*** Opening of Data provided ***

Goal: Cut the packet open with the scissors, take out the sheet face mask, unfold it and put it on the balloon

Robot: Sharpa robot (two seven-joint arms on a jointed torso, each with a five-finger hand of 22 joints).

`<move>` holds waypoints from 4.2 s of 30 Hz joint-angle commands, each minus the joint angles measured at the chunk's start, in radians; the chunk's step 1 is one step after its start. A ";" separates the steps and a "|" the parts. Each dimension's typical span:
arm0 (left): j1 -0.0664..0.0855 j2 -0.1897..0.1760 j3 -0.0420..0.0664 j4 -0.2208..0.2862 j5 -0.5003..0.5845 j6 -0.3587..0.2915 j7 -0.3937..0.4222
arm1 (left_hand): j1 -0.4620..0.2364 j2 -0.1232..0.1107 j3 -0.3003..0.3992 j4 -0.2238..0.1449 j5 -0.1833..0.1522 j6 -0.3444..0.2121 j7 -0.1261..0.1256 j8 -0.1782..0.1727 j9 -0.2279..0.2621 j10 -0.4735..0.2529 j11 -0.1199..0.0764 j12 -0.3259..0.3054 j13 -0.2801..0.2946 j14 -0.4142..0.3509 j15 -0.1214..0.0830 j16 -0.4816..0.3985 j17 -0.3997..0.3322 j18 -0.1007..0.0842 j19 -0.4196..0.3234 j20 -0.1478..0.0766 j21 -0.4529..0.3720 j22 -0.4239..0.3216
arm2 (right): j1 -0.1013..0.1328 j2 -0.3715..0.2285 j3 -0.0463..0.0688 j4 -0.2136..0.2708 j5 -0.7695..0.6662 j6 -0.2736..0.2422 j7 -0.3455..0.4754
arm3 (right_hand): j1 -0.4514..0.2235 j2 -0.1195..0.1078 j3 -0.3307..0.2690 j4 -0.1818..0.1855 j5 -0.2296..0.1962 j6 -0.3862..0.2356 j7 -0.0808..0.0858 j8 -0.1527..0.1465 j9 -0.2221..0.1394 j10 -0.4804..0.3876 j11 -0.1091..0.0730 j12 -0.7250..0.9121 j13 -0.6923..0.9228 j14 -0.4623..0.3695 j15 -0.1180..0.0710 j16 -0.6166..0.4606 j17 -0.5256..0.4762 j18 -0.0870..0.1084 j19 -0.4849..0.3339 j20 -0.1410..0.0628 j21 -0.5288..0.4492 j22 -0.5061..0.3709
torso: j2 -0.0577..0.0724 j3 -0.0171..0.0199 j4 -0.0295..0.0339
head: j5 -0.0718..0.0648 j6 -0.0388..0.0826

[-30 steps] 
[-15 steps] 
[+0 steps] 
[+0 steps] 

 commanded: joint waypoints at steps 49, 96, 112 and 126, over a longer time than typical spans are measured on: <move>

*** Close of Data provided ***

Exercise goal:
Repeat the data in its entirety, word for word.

Response to the exercise:
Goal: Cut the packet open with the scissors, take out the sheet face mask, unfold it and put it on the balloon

Robot: Sharpa robot (two seven-joint arms on a jointed torso, each with a five-finger hand of 22 joints).

`<move>` holds waypoints from 4.2 s of 30 Hz joint-angle commands, each minus the joint angles measured at the chunk's start, in radians; the chunk's step 1 is one step after its start. A ";" separates the steps and a "|" the parts. Each dimension's typical span:
arm0 (left): j1 -0.0664..0.0855 j2 -0.1897..0.1760 j3 -0.0420..0.0664 j4 -0.2208..0.2862 j5 -0.5003..0.5845 j6 -0.3587..0.2915 j7 -0.3937..0.4222
arm1 (left_hand): j1 -0.4620..0.2364 j2 -0.1232..0.1107 j3 -0.3003..0.3992 j4 -0.2238..0.1449 j5 -0.1833..0.1522 j6 -0.3444..0.2121 j7 -0.1261..0.1256 j8 -0.1782..0.1727 j9 -0.2279..0.2621 j10 -0.4735..0.2529 j11 -0.1199..0.0764 j12 -0.3259..0.3054 j13 -0.2801..0.2946 j14 -0.4142..0.3509 j15 -0.1214..0.0830 j16 -0.4816..0.3985 j17 -0.3997..0.3322 j18 -0.1007..0.0842 j19 -0.4196..0.3234 j20 -0.1478..0.0766 j21 -0.4529..0.3720 j22 -0.4239..0.3216
arm2 (right): j1 -0.1013..0.1328 j2 -0.3715..0.2285 j3 -0.0463..0.0688 j4 -0.2136..0.2708 j5 -0.7695..0.6662 j6 -0.2736..0.2422 j7 -0.3455..0.4754
arm3 (right_hand): j1 -0.4514..0.2235 j2 -0.1195..0.1078 j3 -0.3307..0.2690 j4 -0.1818..0.1855 j5 -0.2296..0.1962 j6 -0.3862..0.2356 j7 -0.0808..0.0858 j8 -0.1527..0.1465 j9 -0.2221..0.1394 j10 -0.4804..0.3876 j11 -0.1091..0.0730 j12 -0.7250..0.9121 j13 -0.6923..0.9228 j14 -0.4623..0.3695 j15 -0.1180..0.0710 j16 -0.6166..0.4606 j17 -0.5256..0.4762 j18 -0.0870..0.1084 j19 -0.4849..0.3339 j20 -0.1410..0.0628 j21 -0.5288..0.4492 j22 -0.5061..0.3709
torso: j2 -0.0577..0.0724 j3 -0.0171..0.0199 j4 -0.0295..0.0339
head: j5 -0.0718..0.0648 j6 -0.0388..0.0826

[-30 steps] 
[-15 steps] 
[+0 steps] 
[+0 steps] 

 commanded: joint waypoints at steps 49, 96, 112 and 126, over a longer time than typical spans are measured on: <move>

Nothing else is part of this output.